Música con efectos especiales
El jovencísimo compositor y director rinde tributo a John Williams en una velada familiar y condescendiente
Hay opiniones encontradas en torno a Lucas Vidal, sobre todo porque en este país tendemos a carraspear, en vez de enorgullecernos, si un chaval de 33 años hace fortuna por medio mundo con los únicos salvoconductos de su talento y desparpajo. Entre los detractores no faltan incluso los compañeros de oficio, directores y compositores del ámbito audiovisual que, pocos y no muy bien avenidos, ven en Vidal a un arribista con más dominio de la mercadotecnia que auténtica sustancia. Y es tan injusta esta visión simplista, o rencorosa, como que el paso del madrileño por el Teatro Real de este sábado le otorgará más notoriedad que galones. Porque dirigir una selección de bandas sonoras de John Williams -y hacerlo por el carril central, sin filos ni riesgos- equivale a incurrir en todos los tópicos posibles sobre la divulgación de la música sinfónica.
Williams podría ser el autor del siglo XX al que más hemos escuchado, sea motu proprio o por nuestra mera condición de habitantes no eremitas del planeta, dadas sus incontables bandas sonoras para algunos de los largometrajes más universales de cinco décadas a esta parte. Vidal no quiso correr ningún riesgo y escogió todas las ineludibles, aunque hayamos escuchado La guerra de las galaxias, Parque jurásico, E.T. o Tiburón hasta la extenuación, por no recurrir a un referente más escatológico.

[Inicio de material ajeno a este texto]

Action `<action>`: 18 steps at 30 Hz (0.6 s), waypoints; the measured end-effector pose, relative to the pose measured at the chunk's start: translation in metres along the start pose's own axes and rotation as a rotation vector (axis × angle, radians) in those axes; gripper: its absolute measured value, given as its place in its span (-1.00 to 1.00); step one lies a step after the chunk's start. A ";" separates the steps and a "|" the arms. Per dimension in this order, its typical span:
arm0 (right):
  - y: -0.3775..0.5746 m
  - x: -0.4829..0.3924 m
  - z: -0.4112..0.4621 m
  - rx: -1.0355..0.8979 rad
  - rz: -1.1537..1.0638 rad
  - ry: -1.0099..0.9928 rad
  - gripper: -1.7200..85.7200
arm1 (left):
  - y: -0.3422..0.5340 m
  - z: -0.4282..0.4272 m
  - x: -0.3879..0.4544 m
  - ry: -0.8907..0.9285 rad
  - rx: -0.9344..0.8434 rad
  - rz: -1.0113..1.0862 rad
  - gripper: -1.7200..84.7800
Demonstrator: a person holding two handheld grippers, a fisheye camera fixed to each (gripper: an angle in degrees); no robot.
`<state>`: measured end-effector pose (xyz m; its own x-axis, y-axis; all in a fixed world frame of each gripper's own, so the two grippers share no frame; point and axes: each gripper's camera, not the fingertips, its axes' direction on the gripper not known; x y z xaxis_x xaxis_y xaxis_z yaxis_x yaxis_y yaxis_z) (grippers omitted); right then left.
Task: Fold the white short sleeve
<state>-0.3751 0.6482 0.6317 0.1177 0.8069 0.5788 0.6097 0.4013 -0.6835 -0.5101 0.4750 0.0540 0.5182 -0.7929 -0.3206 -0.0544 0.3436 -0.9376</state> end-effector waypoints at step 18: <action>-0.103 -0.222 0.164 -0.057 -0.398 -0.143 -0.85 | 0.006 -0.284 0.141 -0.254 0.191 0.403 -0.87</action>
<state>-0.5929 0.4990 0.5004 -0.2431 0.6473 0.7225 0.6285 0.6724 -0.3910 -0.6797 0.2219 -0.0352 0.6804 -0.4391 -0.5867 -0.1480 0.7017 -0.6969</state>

La recién estrenada Orquesta Discoplay supone una alegría como recuperación de una marca adorable entre cualquier melómano por encima de los cuarenta. Pero las imágenes en pantalla gigante de las películas acentúan el componente subsidiario de la música, sometida en el caso de Williams a todos los tics enfáticos de Hollywood.
La pompa de los metales, esos ritardando o tutti de libro hacen de Williams un músico con tantos efectos especiales como los filmes a los que sirve y se pliega. Y, en el contexto familiar, efectista y festivo de un 6 de enero Lucas Vidal transige con añadiduras tan atractivas como solo visuales y desprovistas de significado musical, desde una estupenda artista de arena (Didi Rodan) al siempre cotizado ilusionista Jorge Blass, que protagonizó un momento particularmente hilarante con un espectador de cuatro añitos. La excepción fue la conmovedora La lista de Schindler, con la violinista Leticia Moreno como solista invitada. Con una partitura de ese calado sí que podemos pensar en Williams como un gran clásico del siglo XX.